In the Rotterdam Study, 9% of participants were diagnosed with type 2 diabetes over a median follow-up time of 6.9 years, including 7% with low genetic risk, 9% with intermediate genetic risk and 11% with high genetic risk. About 20% of Rotterdam participants died without diabetes, including 19% of those with low genetic risk and 20% each in the intermediate and high genetic risk subgroups.
Adults with intermediate or high genetic risk had an increased risk for type 2 diabetes compared with those in the low genetic risk category, with the high genetic risk group having a nearly twofold greater risk than the low genetic risk group. Participants with normal body weight also had a lower risk for diabetes compared with those with overweight and obesity in the intermediate and high genetic risk categories. Among those with a high genetic risk, normal weight was associated with a 56% lower risk for diabetes in ARIC and 55% lower risk in the Rotterdam Study.

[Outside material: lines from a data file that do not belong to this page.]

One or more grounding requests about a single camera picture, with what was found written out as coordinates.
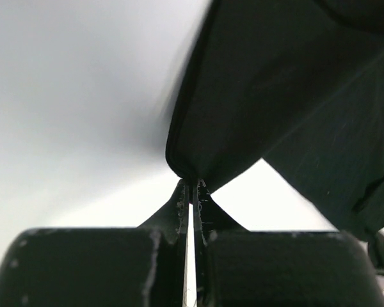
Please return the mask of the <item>black t-shirt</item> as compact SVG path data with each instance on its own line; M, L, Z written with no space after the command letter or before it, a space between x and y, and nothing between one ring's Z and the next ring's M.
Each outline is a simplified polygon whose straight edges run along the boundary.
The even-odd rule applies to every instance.
M384 272L384 1L211 1L166 160L214 192L264 159Z

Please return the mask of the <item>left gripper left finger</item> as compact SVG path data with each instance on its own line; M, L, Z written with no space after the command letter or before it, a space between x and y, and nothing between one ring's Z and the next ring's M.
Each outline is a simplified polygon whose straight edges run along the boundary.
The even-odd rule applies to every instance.
M32 228L0 265L0 306L182 306L189 187L136 228Z

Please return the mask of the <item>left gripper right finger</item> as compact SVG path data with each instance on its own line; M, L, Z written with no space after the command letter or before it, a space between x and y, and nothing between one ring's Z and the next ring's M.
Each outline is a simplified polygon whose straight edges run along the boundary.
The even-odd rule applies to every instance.
M193 187L199 306L384 306L374 267L346 232L251 232Z

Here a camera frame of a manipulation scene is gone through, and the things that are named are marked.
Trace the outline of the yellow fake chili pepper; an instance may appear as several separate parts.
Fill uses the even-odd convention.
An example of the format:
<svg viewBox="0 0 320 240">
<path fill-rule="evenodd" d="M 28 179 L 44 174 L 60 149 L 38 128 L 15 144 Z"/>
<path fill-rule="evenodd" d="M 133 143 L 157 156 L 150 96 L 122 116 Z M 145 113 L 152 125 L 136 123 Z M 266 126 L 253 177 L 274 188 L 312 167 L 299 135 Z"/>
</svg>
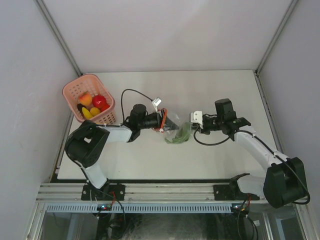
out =
<svg viewBox="0 0 320 240">
<path fill-rule="evenodd" d="M 93 117 L 91 112 L 86 107 L 82 107 L 81 111 L 82 111 L 83 117 L 85 119 L 89 120 L 89 119 L 91 119 Z"/>
</svg>

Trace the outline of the red orange fake pepper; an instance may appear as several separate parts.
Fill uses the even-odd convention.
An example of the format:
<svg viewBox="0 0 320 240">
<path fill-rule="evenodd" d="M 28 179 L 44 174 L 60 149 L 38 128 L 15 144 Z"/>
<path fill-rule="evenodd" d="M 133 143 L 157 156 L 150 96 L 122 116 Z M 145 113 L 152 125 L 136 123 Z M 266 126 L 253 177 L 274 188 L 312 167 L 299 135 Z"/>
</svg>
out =
<svg viewBox="0 0 320 240">
<path fill-rule="evenodd" d="M 105 110 L 109 109 L 110 108 L 110 105 L 109 104 L 104 104 L 101 108 L 100 108 L 100 112 L 104 112 Z"/>
</svg>

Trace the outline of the purple fake eggplant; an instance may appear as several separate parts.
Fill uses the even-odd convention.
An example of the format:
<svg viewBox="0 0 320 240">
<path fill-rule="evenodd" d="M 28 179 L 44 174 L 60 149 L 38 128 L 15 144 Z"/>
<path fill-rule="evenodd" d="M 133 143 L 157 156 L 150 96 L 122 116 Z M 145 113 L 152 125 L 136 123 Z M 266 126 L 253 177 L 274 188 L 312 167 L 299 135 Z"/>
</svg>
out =
<svg viewBox="0 0 320 240">
<path fill-rule="evenodd" d="M 77 109 L 81 114 L 83 113 L 83 108 L 84 108 L 84 106 L 82 104 L 80 104 L 80 103 L 77 104 Z"/>
</svg>

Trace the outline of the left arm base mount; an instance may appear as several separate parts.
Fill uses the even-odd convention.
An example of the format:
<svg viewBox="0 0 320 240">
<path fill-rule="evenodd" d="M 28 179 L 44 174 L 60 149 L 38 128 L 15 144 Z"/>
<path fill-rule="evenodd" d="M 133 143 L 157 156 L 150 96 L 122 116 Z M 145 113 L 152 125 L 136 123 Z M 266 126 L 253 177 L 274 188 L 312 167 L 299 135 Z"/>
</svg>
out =
<svg viewBox="0 0 320 240">
<path fill-rule="evenodd" d="M 82 188 L 81 200 L 97 200 L 97 201 L 123 201 L 125 198 L 126 186 L 123 184 L 107 184 L 102 188 L 95 188 L 91 184 L 85 184 Z"/>
</svg>

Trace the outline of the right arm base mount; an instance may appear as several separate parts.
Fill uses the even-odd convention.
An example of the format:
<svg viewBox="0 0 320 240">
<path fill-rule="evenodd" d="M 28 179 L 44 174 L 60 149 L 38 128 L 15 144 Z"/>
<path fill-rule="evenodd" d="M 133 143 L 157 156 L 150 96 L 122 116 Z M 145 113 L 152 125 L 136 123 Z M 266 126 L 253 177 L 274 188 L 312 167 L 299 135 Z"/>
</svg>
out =
<svg viewBox="0 0 320 240">
<path fill-rule="evenodd" d="M 238 174 L 229 179 L 229 183 L 213 185 L 213 194 L 216 201 L 240 201 L 248 197 L 247 193 L 241 192 L 238 180 L 248 176 L 249 173 Z"/>
</svg>

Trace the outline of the clear zip top bag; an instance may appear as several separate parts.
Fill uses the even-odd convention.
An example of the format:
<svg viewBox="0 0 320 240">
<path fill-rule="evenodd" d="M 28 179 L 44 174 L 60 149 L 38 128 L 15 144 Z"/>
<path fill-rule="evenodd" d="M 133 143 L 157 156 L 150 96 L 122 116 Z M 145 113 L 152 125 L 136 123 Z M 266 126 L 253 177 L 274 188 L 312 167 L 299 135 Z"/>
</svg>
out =
<svg viewBox="0 0 320 240">
<path fill-rule="evenodd" d="M 160 124 L 153 128 L 155 132 L 162 134 L 164 141 L 170 145 L 180 145 L 190 139 L 192 125 L 182 120 L 176 113 L 169 112 L 166 108 L 157 111 Z"/>
</svg>

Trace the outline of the orange fake peach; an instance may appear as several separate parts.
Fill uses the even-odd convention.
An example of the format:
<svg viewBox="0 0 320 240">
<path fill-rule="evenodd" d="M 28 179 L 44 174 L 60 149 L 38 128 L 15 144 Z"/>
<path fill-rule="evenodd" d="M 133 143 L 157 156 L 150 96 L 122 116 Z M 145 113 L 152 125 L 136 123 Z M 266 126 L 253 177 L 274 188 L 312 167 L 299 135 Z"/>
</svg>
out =
<svg viewBox="0 0 320 240">
<path fill-rule="evenodd" d="M 89 106 L 92 103 L 93 97 L 89 92 L 84 92 L 78 97 L 78 102 L 84 106 Z"/>
</svg>

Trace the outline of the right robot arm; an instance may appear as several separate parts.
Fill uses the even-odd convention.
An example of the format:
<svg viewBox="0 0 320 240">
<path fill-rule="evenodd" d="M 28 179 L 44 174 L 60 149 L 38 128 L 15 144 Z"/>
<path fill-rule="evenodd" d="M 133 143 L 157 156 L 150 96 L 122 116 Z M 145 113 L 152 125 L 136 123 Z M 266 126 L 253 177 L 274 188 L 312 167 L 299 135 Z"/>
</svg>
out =
<svg viewBox="0 0 320 240">
<path fill-rule="evenodd" d="M 311 200 L 303 162 L 290 158 L 257 134 L 244 117 L 237 117 L 230 99 L 215 101 L 215 114 L 194 111 L 190 122 L 194 133 L 209 135 L 221 131 L 242 146 L 265 171 L 263 177 L 243 173 L 230 179 L 230 195 L 237 200 L 247 194 L 264 198 L 275 209 L 287 204 L 307 205 Z"/>
</svg>

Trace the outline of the green fake lettuce leaf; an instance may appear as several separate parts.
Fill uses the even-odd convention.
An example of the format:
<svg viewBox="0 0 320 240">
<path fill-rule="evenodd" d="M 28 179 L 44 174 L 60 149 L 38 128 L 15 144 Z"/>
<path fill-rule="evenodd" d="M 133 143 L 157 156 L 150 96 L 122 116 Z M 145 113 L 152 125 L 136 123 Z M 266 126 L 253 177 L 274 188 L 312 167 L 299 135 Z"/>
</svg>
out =
<svg viewBox="0 0 320 240">
<path fill-rule="evenodd" d="M 178 129 L 167 131 L 164 140 L 167 144 L 183 144 L 189 140 L 191 134 L 192 124 L 190 122 L 184 122 Z"/>
</svg>

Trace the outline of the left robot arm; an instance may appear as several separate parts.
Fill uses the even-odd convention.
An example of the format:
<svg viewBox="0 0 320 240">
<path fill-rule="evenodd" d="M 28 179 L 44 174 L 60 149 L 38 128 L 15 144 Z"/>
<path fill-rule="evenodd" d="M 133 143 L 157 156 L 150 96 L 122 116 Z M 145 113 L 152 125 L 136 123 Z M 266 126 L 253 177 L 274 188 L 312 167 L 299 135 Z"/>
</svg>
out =
<svg viewBox="0 0 320 240">
<path fill-rule="evenodd" d="M 131 143 L 140 136 L 141 130 L 144 129 L 153 129 L 163 133 L 179 128 L 168 117 L 168 111 L 165 108 L 148 114 L 145 105 L 136 104 L 121 125 L 96 124 L 91 120 L 85 120 L 68 136 L 64 151 L 93 186 L 93 196 L 98 200 L 104 200 L 110 193 L 110 188 L 106 185 L 108 178 L 99 163 L 105 144 Z"/>
</svg>

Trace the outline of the orange fake fruit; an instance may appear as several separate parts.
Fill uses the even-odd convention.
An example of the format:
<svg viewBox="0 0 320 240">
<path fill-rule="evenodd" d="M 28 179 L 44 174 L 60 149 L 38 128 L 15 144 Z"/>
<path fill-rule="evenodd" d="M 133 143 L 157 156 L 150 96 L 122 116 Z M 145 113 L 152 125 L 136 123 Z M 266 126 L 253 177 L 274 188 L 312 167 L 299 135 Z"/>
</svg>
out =
<svg viewBox="0 0 320 240">
<path fill-rule="evenodd" d="M 98 114 L 101 113 L 100 109 L 97 108 L 97 107 L 92 107 L 90 110 L 89 110 L 90 114 L 95 117 L 97 116 Z"/>
</svg>

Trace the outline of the red fake apple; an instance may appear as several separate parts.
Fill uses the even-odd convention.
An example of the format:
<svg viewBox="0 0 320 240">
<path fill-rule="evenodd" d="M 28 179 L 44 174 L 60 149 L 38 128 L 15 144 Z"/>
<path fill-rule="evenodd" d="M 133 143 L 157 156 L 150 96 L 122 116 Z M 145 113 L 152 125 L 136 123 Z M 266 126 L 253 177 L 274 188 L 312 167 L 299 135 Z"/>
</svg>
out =
<svg viewBox="0 0 320 240">
<path fill-rule="evenodd" d="M 107 100 L 103 95 L 96 95 L 92 98 L 92 105 L 95 108 L 101 109 L 106 103 Z"/>
</svg>

In the Rotterdam Study, adults aged 45 years had a 22.8% remaining lifetime risk for type 2 diabetes with low genetic risk, a 30.6% risk with intermediate genetic risk and a 35.5% remaining lifetime diabetes risk in the high genetic risk group. A similar trend was observed in ARIC. The highest lifetime risk was for adults with obesity at high genetic risk with a 59.7% risk for diabetes in ARIC and 55.3% risk in the Rotterdam Study. Adults with normal weight at low genetic risk had the lowest risk for type 1 diabetes at 23.8% in ARIC and 16.8% in the Rotterdam Study.
“In agreement with findings from earlier reports, the high lifetime risk of type 2 diabetes in individuals with obesity at all genetic risk strata highlight the importance of lifestyle interventions that maintain a normal weight, and from a public health intervention perspective, it would therefore be logical to focus at older ages on individuals with obesity,” the researchers wrote.
Ligthart said future research should focus on estimating genetic lifetime risk for type 2 diabetes among younger people with long-term follow-up to establish more precise risk estimates.